The cookie path doesn’t provide any security (in most real-world situations).
It is important to understand that the cookie spec is ancient technology. It dates back from the earliest days of the web. The security model of the web has evolved since then, and become more carefully thought-out. The security model for cookies hasn’t evolved correspondingly.
As another example of impedance mismatches between the web’s security model and cookies, the same-origin policy treats
http://www.example.com:80 as a different origin from
http://www.example.com:81, but they are treated as identical for purposes of cookies. You can find more discussion of security oddities with cookies from Michal Zalewski.
http://www.example.com/dogs can read a cookie whose path is
In practice, developers typically avoid these corner cases that are left over from earlier days, or at least avoid relying upon them to provide extra security.
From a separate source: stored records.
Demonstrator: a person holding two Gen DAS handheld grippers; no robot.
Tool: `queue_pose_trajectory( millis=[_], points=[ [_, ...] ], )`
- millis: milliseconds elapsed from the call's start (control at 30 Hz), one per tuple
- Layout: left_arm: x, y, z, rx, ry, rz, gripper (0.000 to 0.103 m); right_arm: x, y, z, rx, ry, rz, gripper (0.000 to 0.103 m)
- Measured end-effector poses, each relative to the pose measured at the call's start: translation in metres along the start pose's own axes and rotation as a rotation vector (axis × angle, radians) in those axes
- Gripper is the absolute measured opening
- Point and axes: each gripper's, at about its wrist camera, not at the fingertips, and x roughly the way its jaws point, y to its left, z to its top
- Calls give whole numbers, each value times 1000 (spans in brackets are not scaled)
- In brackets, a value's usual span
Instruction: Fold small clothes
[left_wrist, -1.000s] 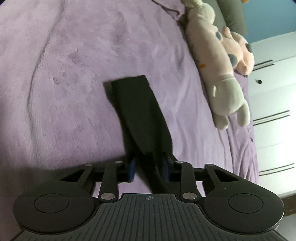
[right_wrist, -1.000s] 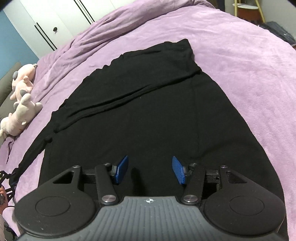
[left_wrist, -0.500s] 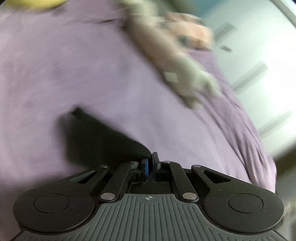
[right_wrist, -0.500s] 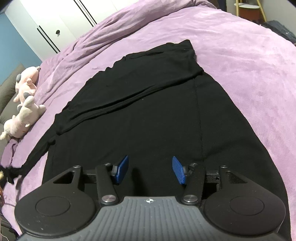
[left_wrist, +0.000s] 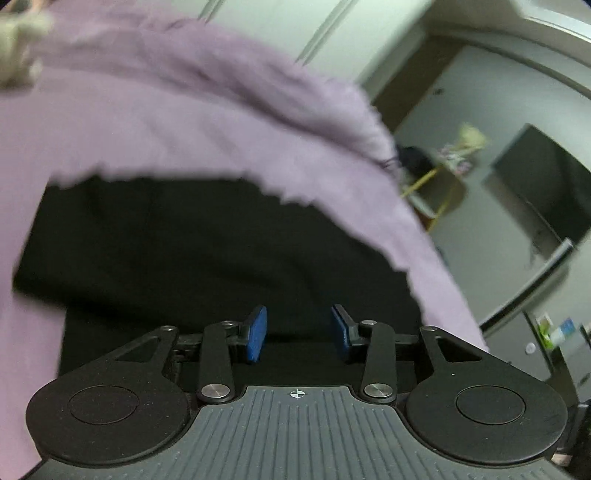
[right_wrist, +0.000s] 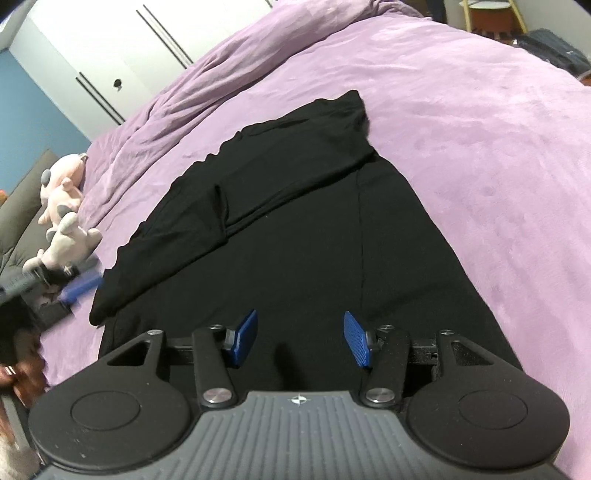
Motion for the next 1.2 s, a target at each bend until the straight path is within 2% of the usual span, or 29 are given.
queue_pose_trajectory(
  millis=[100,200,267,367,467,567,667,700,733,767,800,867,967,1033,1100,1200],
  points=[
    [-5,24,-14,-90,8,119,43,16,9,15,-17,16,48,53],
    [-17,42,-19,-111,-12,267,44,44,29,37,-45,23,110,53],
    [-21,51,-16,-121,-29,331,47,64,46,50,-86,22,123,53],
    [-28,60,-21,-116,-35,377,48,100,71,71,-139,26,119,54],
    [-22,64,-23,-93,-34,394,48,129,87,87,-190,32,76,56],
    [-17,65,-31,-68,-45,409,48,154,93,93,-218,67,30,57],
    [-15,65,-33,-44,-54,415,49,166,96,93,-240,77,21,57],
    [-14,64,-33,-30,-56,422,49,167,99,92,-258,76,22,48],
    [-13,63,-33,-16,-57,428,49,168,103,91,-284,77,29,31],
    [-12,62,-33,-3,-58,439,49,170,108,91,-307,81,33,24],
    [-11,61,-32,7,-59,450,50,170,114,90,-340,77,23,9],
    [-8,60,-30,14,-56,468,50,160,128,93,-408,35,20,6],
    [-3,60,-22,5,-60,487,50,115,141,110,-427,-129,88,6],
    [1,60,-16,4,-67,511,50,82,138,123,-425,-242,100,6],
    [7,59,-9,0,-66,539,50,62,124,135,-430,-300,60,6],
    [15,57,-2,-2,-69,570,50,63,87,147,-405,-285,-55,6]
  ],
)
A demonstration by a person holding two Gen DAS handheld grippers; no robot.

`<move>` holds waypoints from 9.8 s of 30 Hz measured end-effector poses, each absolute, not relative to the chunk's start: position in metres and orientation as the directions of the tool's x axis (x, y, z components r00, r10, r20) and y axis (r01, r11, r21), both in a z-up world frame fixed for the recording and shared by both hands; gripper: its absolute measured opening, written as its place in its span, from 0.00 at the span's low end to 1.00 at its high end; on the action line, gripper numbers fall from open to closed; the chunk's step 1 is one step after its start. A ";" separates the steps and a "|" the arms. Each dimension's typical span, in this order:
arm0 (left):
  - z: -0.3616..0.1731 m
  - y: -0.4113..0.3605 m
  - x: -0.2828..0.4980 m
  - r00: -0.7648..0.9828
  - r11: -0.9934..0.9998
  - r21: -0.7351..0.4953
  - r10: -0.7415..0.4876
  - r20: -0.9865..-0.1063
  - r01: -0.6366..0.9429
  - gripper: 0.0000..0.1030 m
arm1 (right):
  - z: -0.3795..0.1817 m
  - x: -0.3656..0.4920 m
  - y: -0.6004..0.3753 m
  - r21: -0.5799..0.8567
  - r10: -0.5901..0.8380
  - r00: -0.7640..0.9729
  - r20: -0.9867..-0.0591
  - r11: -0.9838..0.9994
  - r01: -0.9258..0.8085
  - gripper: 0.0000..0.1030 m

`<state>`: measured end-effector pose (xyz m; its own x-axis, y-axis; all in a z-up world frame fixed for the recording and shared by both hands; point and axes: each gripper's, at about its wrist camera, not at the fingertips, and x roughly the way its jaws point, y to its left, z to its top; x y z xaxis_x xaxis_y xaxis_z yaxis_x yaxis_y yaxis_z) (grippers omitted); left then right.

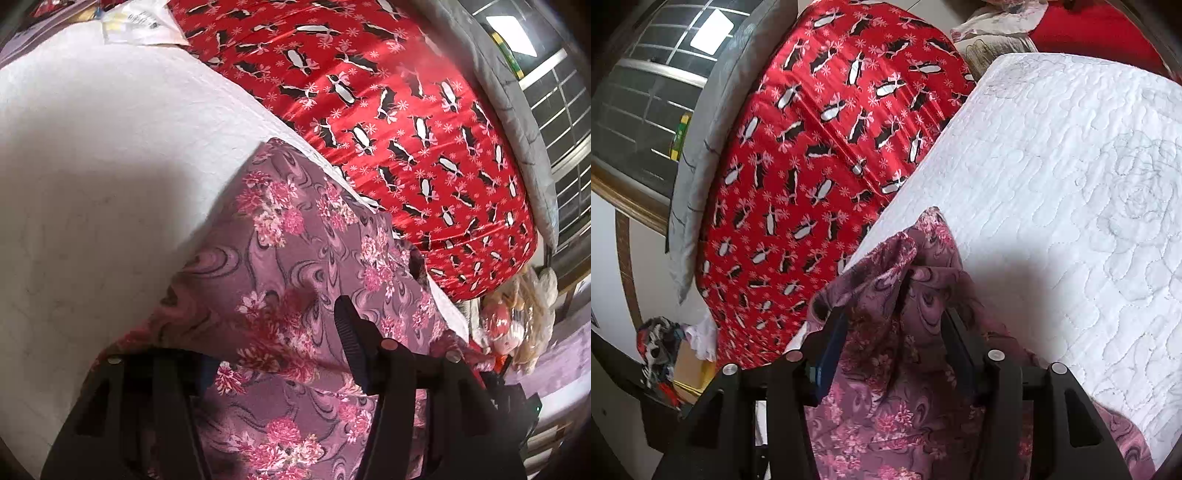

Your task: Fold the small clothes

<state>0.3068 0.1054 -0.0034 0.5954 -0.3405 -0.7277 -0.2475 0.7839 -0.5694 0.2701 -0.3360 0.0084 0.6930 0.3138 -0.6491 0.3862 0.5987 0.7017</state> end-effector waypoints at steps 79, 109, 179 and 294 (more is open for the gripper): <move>0.001 0.112 0.014 0.125 0.841 -0.535 -0.524 -0.842 -0.077 0.09 | 0.042 -0.016 -0.345 0.549 0.546 0.181 -0.818 0.835 -0.041 0.06; -0.040 0.048 0.031 -0.084 0.964 -0.265 -0.263 -0.961 0.008 0.52 | 0.075 0.050 -0.353 0.750 0.697 0.356 -0.622 0.662 0.014 0.02; -0.025 0.139 0.357 0.562 0.512 -0.825 -0.620 -0.547 -0.238 0.08 | -0.002 0.316 -0.393 0.872 0.596 0.655 -0.464 0.436 0.220 0.04; 0.000 0.105 0.343 0.580 0.946 -0.259 -0.102 -0.808 -0.195 0.67 | -0.024 0.357 -0.341 0.344 0.097 0.579 -0.810 0.878 0.334 0.38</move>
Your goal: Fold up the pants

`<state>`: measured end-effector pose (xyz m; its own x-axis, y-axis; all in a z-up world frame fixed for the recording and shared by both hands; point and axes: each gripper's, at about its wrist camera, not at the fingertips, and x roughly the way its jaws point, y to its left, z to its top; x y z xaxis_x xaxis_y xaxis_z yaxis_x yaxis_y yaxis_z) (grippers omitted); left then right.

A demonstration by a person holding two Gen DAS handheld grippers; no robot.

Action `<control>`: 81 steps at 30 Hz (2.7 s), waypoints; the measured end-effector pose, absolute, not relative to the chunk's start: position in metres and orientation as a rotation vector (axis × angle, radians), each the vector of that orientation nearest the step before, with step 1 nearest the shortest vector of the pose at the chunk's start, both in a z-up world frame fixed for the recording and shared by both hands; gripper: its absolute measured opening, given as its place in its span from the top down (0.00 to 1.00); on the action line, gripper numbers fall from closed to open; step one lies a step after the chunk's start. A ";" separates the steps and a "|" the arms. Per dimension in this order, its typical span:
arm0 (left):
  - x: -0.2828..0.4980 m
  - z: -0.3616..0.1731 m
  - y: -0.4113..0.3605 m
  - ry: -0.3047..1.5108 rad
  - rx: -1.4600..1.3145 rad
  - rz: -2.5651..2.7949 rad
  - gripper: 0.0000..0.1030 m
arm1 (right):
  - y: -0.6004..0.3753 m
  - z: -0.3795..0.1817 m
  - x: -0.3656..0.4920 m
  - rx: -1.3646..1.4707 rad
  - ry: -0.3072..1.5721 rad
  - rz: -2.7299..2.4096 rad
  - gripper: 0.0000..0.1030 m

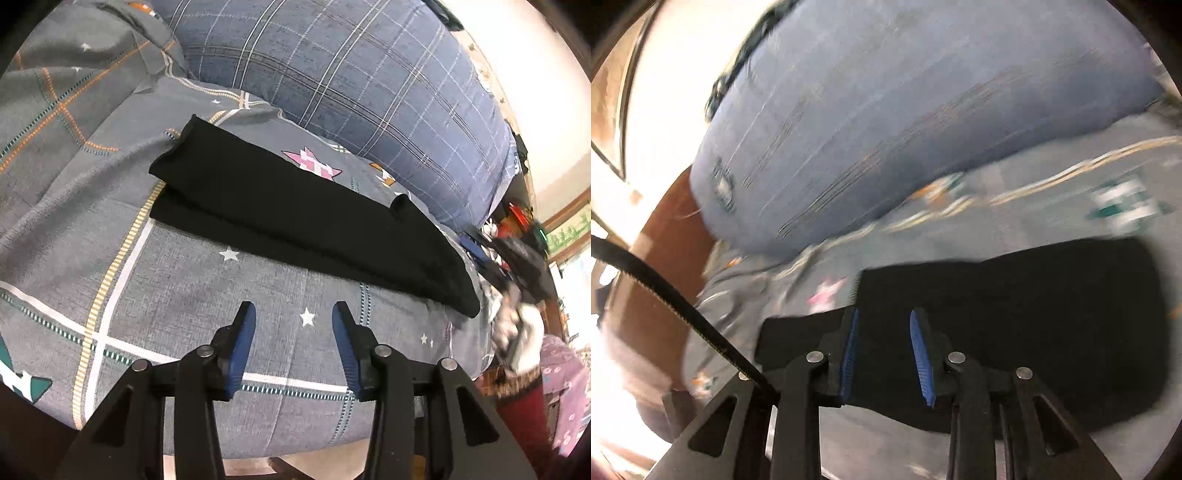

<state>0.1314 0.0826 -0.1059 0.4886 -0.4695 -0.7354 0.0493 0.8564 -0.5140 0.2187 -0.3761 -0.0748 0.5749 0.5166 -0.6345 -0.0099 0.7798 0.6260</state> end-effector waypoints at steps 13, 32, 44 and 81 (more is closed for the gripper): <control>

For instance, web developers should not rely upon the cookie-path to provide security (at best it reduces the number of cookies sent back, which could perhaps be used to reduce bandwidth in some situations). As another example, sites these days usually avoid serving content from non-standard port numbers, since that situation is another corner case that exposes unexpected semantics.
At this point, the cookie path is mostly a vestigial remnant of earlier days. It doesn’t serve much purpose any longer, as far as I can tell, and if the cookie-path had never been introduced, today you’d probably never notice. But browsers still need to support it, for backwards-compatibility reasons. And so it goes, on the web. It is best to think of the web not as a carefully designed artifact but as something that evolved over time — and as a result, has accumulated now-useless gunk, like our appendix.